Mathematical Recreations column by Ian Stewart, *Scientific American*,
April 1998, pp. 102-104.

This month's discussion focuses on coin flips. Stewart discusses __the law of
large numbers__ that says the frequencies observed should in the long run be very close
to their probabilities. Some interesting remarks:

- Random walk theory says that the balance of heads and tails will always return to
zero (starting point).

In testing this, the longest observed run out-of-balance in my simulation was
10,810,830 flips.

- Imagine a 2-dimensioned random-walk. This, too, will always return to the
starting point.

- Stanislaw M. Ulam (co-inventor of the hydrogen bomb) proved that in three
dimensions, the probability of eventually returning to the origin is about .35.

"So if you get lost in a desert and wander around at random, you'll eventually
get (back) to the oasis; however, if you're lost in space, there is only a chance of one
in three that you'll wander back to earth.
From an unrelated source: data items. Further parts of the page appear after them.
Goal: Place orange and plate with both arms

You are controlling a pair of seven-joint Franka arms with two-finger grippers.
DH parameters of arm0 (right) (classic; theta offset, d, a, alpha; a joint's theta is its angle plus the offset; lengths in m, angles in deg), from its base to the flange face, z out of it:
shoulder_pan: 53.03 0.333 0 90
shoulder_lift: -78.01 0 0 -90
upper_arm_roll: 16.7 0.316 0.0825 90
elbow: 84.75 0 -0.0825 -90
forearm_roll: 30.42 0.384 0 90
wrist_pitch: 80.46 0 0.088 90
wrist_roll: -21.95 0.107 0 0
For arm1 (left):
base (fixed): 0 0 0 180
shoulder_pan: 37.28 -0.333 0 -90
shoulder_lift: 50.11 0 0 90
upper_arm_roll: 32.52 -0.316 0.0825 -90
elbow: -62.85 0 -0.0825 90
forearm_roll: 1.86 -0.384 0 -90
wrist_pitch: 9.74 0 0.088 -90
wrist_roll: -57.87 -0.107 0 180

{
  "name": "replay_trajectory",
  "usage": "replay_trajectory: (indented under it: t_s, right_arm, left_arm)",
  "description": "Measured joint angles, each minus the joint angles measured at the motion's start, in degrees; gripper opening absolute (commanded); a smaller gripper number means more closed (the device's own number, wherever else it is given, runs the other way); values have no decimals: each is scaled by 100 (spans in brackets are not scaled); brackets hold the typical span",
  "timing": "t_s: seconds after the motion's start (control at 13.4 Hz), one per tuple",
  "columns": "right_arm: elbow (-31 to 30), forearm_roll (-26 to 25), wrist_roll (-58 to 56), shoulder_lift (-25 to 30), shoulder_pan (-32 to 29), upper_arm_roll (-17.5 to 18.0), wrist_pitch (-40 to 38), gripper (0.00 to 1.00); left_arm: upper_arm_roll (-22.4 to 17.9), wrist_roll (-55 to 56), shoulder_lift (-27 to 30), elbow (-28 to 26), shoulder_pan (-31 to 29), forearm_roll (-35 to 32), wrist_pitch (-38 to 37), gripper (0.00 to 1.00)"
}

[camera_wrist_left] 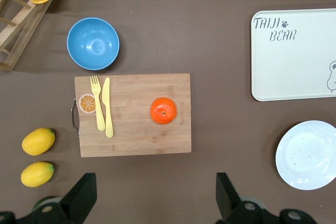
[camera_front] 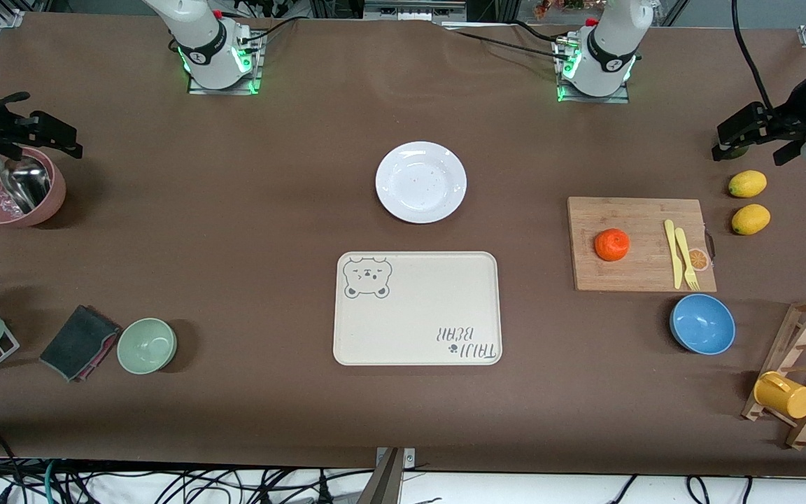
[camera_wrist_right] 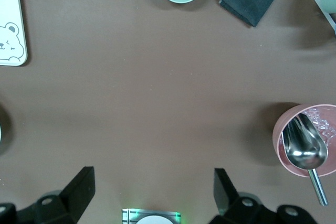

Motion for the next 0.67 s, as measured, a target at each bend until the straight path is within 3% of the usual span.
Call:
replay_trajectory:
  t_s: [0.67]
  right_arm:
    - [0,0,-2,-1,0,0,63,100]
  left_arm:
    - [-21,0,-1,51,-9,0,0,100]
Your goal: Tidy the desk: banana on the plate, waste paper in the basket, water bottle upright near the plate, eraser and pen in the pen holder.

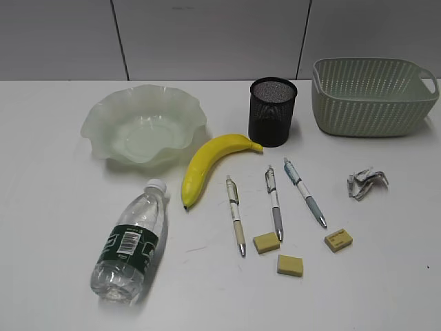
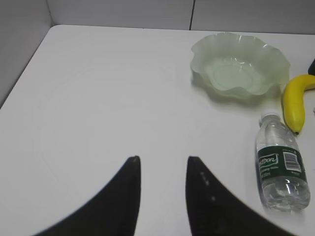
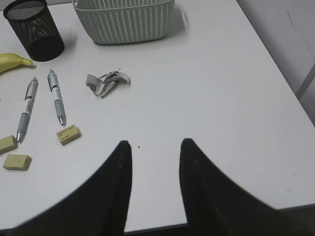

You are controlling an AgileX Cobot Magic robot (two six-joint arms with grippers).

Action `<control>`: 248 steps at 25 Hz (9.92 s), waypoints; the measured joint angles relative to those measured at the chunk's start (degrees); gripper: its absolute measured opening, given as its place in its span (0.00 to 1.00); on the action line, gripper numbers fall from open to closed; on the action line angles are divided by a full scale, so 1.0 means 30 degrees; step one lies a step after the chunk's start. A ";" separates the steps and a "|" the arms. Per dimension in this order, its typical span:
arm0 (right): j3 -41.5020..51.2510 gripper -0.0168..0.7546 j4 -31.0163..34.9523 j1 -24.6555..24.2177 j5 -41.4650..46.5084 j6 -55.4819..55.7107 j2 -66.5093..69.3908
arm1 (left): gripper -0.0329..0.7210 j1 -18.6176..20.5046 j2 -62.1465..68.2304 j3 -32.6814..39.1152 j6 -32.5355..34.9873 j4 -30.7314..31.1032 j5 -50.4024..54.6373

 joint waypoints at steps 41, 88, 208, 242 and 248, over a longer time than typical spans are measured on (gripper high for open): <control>0.0000 0.38 0.0000 0.0000 0.0000 0.0000 0.0000 | 0.51 -1.1613 3.3518 -1.3657 0.2611 -0.1681 -0.8017; 0.0000 0.38 0.0000 0.0000 0.0000 0.0000 0.0000 | 0.47 -1.0790 3.9549 -1.9588 -0.2305 0.2904 -0.4606; -0.9105 0.08 1.0128 0.0024 -1.3252 0.1006 3.7319 | 0.55 -0.1357 0.0014 0.0034 0.0932 0.0132 -0.0011; -1.4129 0.54 0.0349 0.0045 -1.2897 -0.2652 3.1798 | 0.40 -0.1340 0.0014 0.0034 0.0932 0.0132 -0.0011; -0.6587 0.49 0.0120 0.0185 -1.1313 -0.2667 2.3785 | 0.37 -0.1340 0.0014 0.0034 0.0932 0.0132 -0.0011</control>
He notes another counter-intuitive situation. In a large, predetermined
number of trials, what is the proportion of time that the number of heads is larger than
the number of tails? Many persons suppose that either coin face would lead about
half of the time. Actually, this would be extremely rare. Almost always, one
coin side will lead most of the time. The most likely outcome is that one side leads
all of the time!

—John Schuyler, March 1998.

Copyright © 1998 by John R. Schuyler. All rights reserved. Permission to copy with
reproduction of this notice.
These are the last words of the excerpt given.